The instruction to the home to shut down its workforce was first given by Victorian public health authorities on July 19th. On Friday, Professor Sutton said this was the right call. The replacement first entered the home on July 22nd.
“If St Basil’s had implemented the public health response as requested by the department on 19 July 2020 before it was escalated to me … it would have resulted in fewer cases,” Professor Sutton told the court.
Professor Sutton was asked by lawyers for St Basil’s whether he understood the allegation he was making against those who ran the home.
Daniel Gurvich, QC, acting for St Basil’s, told Professor Sutton that his statement on how the events had unfolded in the home “could be read as a serious accusation you have made against Mr Kontis and the management of St Basil’s. Do you understand that? ”
“I understand that,” Professor Sutton replied. “The refusal to follow the instructions, including a belief that staff in close contact were no longer in danger of other staff and residents as a replacement workforce, probably contributed to further transfer [of COVID-19]. “
Earlier in his study, Professor Sutton explained that he only intended that the staff at St Basil’s should be dismissed if there was an appropriate replacement workforce.

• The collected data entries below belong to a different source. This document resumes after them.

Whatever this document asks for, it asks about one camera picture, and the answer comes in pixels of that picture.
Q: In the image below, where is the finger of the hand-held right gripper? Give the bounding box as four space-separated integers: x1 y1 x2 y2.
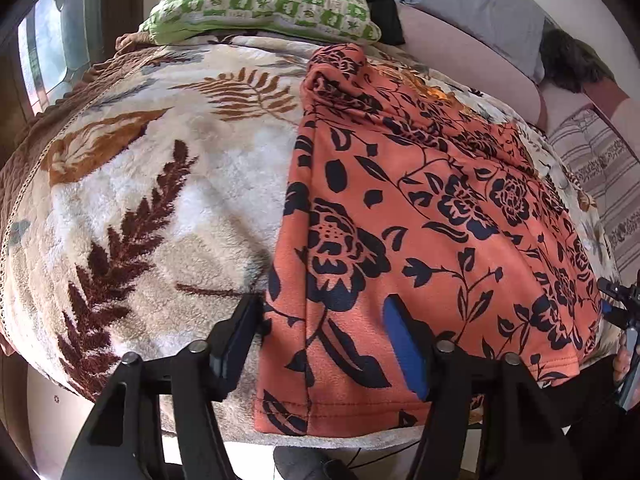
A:
597 277 640 329

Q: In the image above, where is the cream leaf print blanket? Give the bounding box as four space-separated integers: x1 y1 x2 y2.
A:
0 35 623 448

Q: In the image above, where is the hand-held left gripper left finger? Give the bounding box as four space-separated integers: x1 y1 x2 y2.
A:
60 294 264 480

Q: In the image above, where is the striped pink cushion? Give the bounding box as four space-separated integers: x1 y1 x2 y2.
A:
547 95 640 281

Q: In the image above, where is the dark furry cushion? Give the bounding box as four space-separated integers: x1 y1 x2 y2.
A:
540 29 617 93

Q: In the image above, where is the glass window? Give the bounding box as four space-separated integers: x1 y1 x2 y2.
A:
17 0 107 113

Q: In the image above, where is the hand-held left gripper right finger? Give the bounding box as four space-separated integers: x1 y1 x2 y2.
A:
382 294 583 480

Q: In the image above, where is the person's right hand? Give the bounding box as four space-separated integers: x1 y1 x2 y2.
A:
613 347 630 386

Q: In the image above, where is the orange black floral garment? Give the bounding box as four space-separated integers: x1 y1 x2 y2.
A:
252 44 606 436

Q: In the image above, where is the brown wooden panel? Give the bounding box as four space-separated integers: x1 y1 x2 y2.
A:
0 25 36 156

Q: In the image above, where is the blue-grey pillow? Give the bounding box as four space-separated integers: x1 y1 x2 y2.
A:
400 0 548 83

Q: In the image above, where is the brown quilted bedspread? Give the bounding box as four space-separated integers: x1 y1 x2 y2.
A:
0 32 161 241

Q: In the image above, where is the black cloth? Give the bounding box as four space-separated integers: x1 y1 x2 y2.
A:
260 0 406 47

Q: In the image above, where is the pink sofa cushion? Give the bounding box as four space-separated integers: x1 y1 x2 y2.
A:
397 2 596 133

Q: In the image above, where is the green white checkered pillow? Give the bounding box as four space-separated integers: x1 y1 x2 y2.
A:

He also said that his order for staff to resign so that a replacement workforce could be brought in by the Commonwealth did not contain an explicit instruction that the existing staff be cooperating with the incoming workers. “It did not occur to me that (collaboration) would be a specific direction that was required,” Professor Sutton said.
Out of 237 people living and working in the nursing home at that time, only 49 did not get coronavirus. The investigation continues Monday.